Le témoin est celui qui est appelé à faire resplendir une lumière “autre”, non la propre. Pour cela Jean arrive à se définir simplement comme ‘voix’. Il ne dit pas “je suis la Parole”, mais ‘voix’, à travers laquelle la Parole peut se dire. Lui est au service de la Parole.

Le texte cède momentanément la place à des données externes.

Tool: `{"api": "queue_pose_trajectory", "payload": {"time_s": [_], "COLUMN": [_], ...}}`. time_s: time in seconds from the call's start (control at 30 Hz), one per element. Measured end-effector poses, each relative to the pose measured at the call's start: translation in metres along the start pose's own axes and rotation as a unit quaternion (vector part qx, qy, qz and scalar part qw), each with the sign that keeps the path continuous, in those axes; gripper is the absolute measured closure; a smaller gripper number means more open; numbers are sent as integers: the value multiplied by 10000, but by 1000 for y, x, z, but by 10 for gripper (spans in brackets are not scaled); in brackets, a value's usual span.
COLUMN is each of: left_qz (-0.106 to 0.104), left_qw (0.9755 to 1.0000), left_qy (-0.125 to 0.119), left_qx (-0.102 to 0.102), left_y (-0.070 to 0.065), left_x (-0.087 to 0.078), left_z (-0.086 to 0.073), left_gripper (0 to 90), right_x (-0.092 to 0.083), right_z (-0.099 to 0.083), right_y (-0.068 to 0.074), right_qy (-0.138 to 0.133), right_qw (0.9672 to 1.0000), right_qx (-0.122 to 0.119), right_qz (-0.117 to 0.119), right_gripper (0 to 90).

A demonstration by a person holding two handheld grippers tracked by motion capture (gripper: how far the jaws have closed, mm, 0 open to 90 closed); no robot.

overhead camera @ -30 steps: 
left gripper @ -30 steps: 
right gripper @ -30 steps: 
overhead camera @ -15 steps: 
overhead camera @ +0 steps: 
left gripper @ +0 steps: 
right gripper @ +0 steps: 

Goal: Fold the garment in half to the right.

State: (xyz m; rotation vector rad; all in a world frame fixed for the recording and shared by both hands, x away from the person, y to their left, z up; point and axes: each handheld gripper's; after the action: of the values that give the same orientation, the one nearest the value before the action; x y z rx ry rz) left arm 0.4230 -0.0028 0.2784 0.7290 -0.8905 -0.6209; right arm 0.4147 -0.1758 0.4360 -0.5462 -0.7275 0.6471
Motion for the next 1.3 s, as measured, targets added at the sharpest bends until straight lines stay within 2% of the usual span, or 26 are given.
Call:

La voix sans parole est ‘non-sens’, la Parole sans la voix est ‘muette’.

Voici qui est le Baptiste: Voix qui crie la Parole autrement dit l’Evangile. Jean, comme les prophètes de toujours, sont ceux qui ont le rôle de réveiller les consciences, qui crient qu’on ne peut pas se résigner à l’injustice, qu’il faut opter pour des solutions en degré de contribuer à sortir de la logique de pouvoir, que l’homme est fait pour autre chose, pour la vérité, et la vérité a toujours à voir avec la liberté et la justice.

Hier comme aujourd’hui, quand la vérité est mise à mort, elle resurgit de ses propres cendres et chemine en avant.

Les prophètes si tués ils ne meurent pas, ils deviennent encore plus forts.

Extrait des homélies de don Paolo Scquizzato


Il a comblé de biens les affamés,
il a renvoyé les riches les mains vides.